Mars Science Laboratory – Curiosity

This morning the massive Mars Science Laboratory (MSL) launched torwards Mars.  Scheduled to land in August 2012 the rover will bring a host of scientific instruments to the planet and continue the exploration that started in 1975 with the Viking landers.

Mars Science Laboratory (MSL)

By far the largest rover every launched to another planet the MSL is a risky mission.  The rover is five times bigger and carriers more than ten times the mass of scientific instruments than the MER rovers.  In additional MSL will attempt the first precision landing on Mars, which will be achieved by a sky crane that will lower the rover to the surface before flying off and crashing into the surface.

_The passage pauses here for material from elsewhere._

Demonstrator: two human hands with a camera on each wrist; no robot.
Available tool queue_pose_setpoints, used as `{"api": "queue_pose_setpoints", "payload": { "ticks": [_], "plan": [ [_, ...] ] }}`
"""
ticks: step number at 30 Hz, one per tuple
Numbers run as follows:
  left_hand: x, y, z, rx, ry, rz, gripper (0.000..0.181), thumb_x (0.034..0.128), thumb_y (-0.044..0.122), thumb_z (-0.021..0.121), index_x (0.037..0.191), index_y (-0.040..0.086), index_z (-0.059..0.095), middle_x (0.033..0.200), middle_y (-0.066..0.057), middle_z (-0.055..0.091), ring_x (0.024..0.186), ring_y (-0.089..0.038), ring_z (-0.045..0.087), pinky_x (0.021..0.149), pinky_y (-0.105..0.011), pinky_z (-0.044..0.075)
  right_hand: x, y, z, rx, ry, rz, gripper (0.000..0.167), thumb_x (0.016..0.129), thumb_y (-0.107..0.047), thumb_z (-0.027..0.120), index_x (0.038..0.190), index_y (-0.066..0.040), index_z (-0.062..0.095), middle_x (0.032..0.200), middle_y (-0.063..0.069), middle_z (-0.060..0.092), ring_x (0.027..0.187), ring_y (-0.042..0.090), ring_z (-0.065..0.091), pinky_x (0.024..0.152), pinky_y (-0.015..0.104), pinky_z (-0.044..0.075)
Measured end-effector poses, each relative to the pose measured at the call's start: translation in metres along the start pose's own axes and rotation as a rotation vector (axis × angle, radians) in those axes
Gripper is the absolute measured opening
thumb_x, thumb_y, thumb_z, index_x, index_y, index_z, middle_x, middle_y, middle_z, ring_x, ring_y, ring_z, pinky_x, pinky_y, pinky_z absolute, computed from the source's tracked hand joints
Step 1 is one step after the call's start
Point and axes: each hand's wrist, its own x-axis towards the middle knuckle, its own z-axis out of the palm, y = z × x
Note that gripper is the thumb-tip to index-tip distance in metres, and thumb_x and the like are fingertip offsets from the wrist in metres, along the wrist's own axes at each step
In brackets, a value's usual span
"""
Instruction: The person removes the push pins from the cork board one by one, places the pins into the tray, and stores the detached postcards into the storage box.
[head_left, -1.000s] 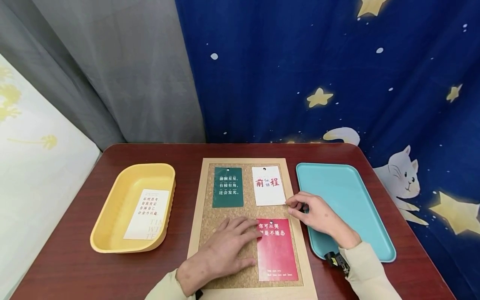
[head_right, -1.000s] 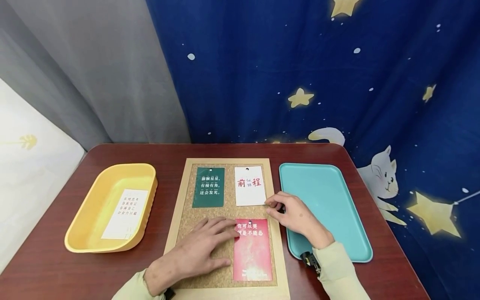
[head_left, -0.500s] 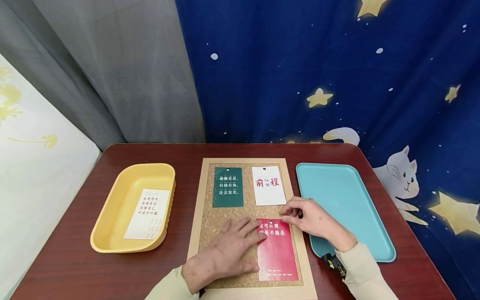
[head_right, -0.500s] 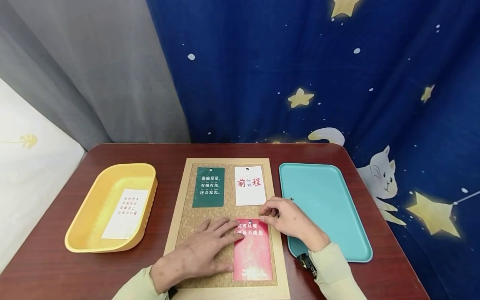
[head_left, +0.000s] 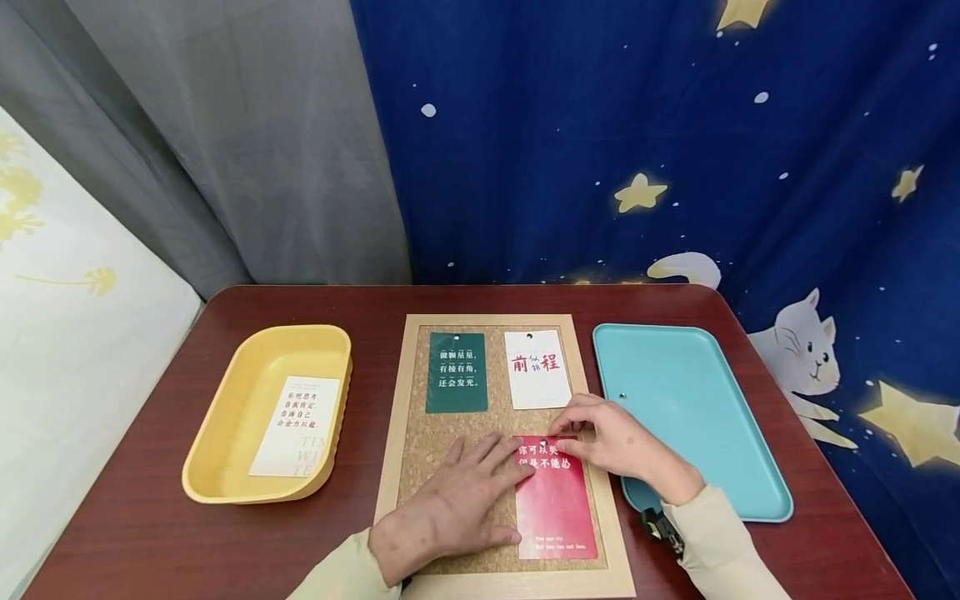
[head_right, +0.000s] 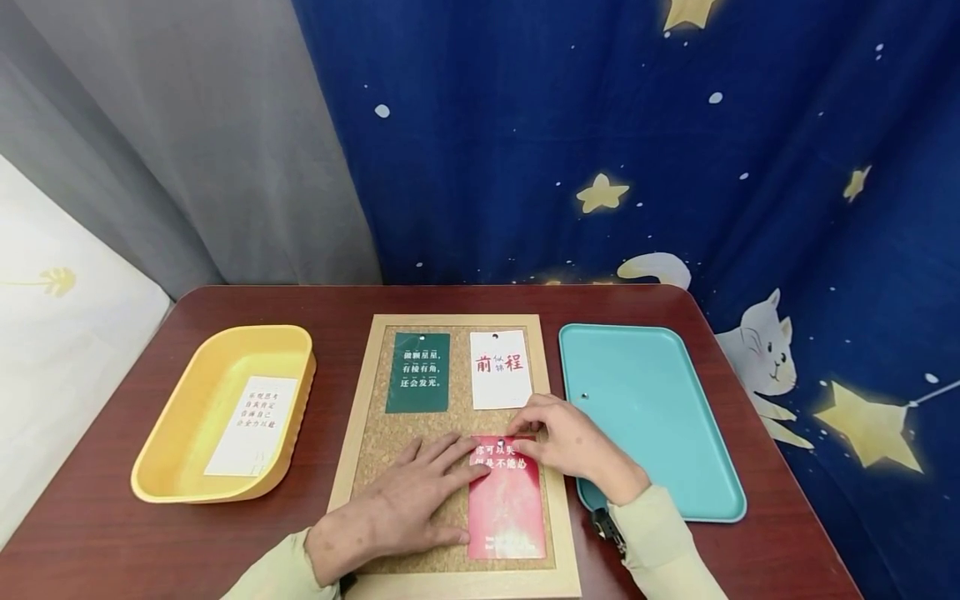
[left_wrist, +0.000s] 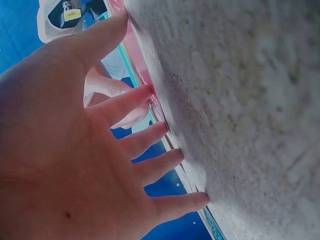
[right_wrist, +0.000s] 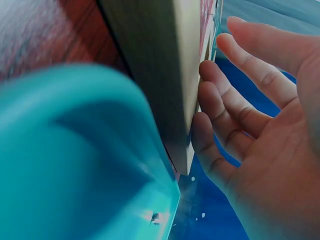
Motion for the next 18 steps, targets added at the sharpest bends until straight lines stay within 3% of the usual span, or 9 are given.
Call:
{"api": "queue_pose_setpoints", "payload": {
  "ticks": [18],
  "plan": [
    [0.0, 0.002, 0.002, 0.04, 0.003, 0.002, 0.08, 0.0887, 0.066, 0.07, 0.157, 0.035, 0.043, 0.172, 0.002, 0.032, 0.16, -0.03, 0.03, 0.122, -0.067, 0.033, 0.002, 0.001, 0.012, 0.019, 0.0, -0.055, 0.019, 0.088, -0.016, 0.084, 0.105, -0.025, 0.082, 0.098, -0.006, 0.067, 0.088, 0.013, 0.059, 0.076, 0.027, 0.048]
  ]
}}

Unlike it’s predecessors, which were solar powered, MSL will use an radioisotope thermoelectric generators (RTGs).  This will allow the rover to operate day and night and also has the advantage that the heat generated by the process can be used to keep the components warm meaning more electricity will be available to the instruments.

Once on the surface the rover will wake up and begin it’s mission, designed to operate for at least a martian year (668 Martian sols/686 Earth days) MSL will using it’s various scientific instruments to determine the habitability of Mars for microbial life.

MSL is carrying an impressive array of instruments which will enable it to take samples of Martian rocks and analyze them.  Rather than repeat the information I have included a link to the Mars Science Laboratory site.

The plan is to land MSL at Gale Crater which spans 96 miles (154 kilometers) in diameter and holds a mountain rising higher from the crater floor than Mount Rainier rises above Seattle. Gale is about the combined area of Connecticut and Rhode Island. Layering in the mound suggests it is the surviving remnant of an extensive sequence of deposits. The crater is named for Australian astronomer Walter F. Gale.[1]

Now all we have to do is wait until next August when Curiosity lands.

Sources
1 – http://www.jpl.nasa.gov/news/news.cfm?release=2011-222#1

Mars Exploration Rovers

Tomorrow NASA will be launching the Mars Science Laboratory (MSL) to begin an eight month journey to the red planet.  Today we take a look at it’s predecessors the highly successful Mars Exploration Rovers.

Mars Exploration Rovers (MER)

Launched in 2003 the twin rovers Spirit and Opportunity were sent to explore the surface and geology of Mars.  The two rovers were launching within a month of each other and used an airbag landing to arrive on the surface of Mars eight months later in early 2004.

Each rover was designed to operate for 90 sols (Sol is a day on Mars, which is almost 40m longer than a day on earth).  The rovers far exceeded there designed life with Spirit finally giving up after ~2208 sols.  Opportunity is still operational today over 2777 sols after arriving on the planet.

The rovers have provided a wealth of information from the surface of Mars and have demonstrated that we can operate in distant environments for extended periods of time.

While the rovers have been active for a long time they certainly have had some luck along the way and have to rest during the winter months due to not having enough solar energy to charge the battery.

Several times during the mission NASA noticed that the power levels on the rovers suddenly increased having declined due to the buildup of dust on the solar panels.  They determine later that these were because of wind gusts called dust devil’s that had hit the rover cleaning off the dust, this was confirmed in 2010 when Opportunity spotted a wind gust (dust devil).

Since arriving on the planet each of the rovers has sent back a large amount of pictures,  including panoramic views of the environment around the rover.  These images are available on NASA’s Mars Rover web site.

We don’t know how much longer Opportunity will operate for, soon it will enter it’s next winter hibernation period.  However as long as it has power, is communicating and NASA has funding we can expect more from the amazing rover.